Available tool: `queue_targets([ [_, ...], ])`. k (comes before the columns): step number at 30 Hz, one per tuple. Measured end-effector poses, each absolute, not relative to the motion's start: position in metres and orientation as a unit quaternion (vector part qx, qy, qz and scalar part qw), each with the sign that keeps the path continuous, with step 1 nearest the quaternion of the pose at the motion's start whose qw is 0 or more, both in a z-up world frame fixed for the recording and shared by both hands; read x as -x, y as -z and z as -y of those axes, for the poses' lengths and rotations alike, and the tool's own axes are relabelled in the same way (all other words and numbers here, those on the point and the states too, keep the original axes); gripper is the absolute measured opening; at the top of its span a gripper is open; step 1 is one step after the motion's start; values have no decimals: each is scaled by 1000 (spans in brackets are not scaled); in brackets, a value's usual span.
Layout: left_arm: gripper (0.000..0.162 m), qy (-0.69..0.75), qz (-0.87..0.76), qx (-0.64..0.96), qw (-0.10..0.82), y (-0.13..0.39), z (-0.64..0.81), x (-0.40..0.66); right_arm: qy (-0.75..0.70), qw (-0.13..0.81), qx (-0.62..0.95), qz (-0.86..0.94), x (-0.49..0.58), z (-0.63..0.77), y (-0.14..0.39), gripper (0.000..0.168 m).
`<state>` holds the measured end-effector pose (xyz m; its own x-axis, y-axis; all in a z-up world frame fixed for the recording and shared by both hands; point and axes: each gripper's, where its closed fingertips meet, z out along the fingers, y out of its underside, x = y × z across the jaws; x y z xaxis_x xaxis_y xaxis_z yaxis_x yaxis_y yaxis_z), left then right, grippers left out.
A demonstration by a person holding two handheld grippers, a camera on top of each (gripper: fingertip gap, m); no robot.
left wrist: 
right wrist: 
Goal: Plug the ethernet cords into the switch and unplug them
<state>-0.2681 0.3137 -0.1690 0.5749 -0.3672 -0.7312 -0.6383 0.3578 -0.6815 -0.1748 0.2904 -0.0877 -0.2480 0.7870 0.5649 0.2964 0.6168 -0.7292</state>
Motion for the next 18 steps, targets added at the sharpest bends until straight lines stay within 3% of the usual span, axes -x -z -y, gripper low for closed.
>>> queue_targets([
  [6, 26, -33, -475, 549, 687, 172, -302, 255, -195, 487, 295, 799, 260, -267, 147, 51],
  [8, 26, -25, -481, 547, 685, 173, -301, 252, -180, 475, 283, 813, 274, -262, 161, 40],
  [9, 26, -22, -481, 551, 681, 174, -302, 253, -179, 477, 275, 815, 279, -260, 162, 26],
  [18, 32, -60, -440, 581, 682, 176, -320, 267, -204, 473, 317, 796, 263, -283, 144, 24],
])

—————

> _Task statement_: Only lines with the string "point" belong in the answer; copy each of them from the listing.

> _Output_:
Available tool: `queue_targets([ [_, ...], ])`. k (comes before the columns): step number at 30 Hz, one per tuple. Measured end-effector poses, each absolute, not relative to the motion's start: position in metres and orientation as a unit quaternion (vector part qx, qy, qz and scalar part qw), each with the sign that keeps the path continuous, with step 1 nearest the quaternion of the pose at the motion's start whose qw is 0 or more, both in a z-up world frame fixed for the recording and shared by both hands; read x as -x, y as -z and z as -y of those axes, for the poses' lengths and rotations alike, and the tool's own axes are relabelled in the same way (all other words and numbers here, those on the point and the states too, keep the original axes); gripper is the absolute measured opening; at the top of its span a gripper is open; step 1 is one step after the motion's start; values have no decimals: each is scaled by 1000 (spans in brackets are not scaled); in brackets, a value's usual span.
`<state>` holds the measured end-effector pose (xyz m; its own x-axis, y-axis; all in a z-up world frame fixed for the recording and shared by both hands; point and axes: each gripper's, where its closed fingertips meet, z out along the fingers, y out of its underside, x = y × z across the jaws; x y z xaxis_x xaxis_y xaxis_z yaxis_x yaxis_y yaxis_z), left then right, grippers left out.

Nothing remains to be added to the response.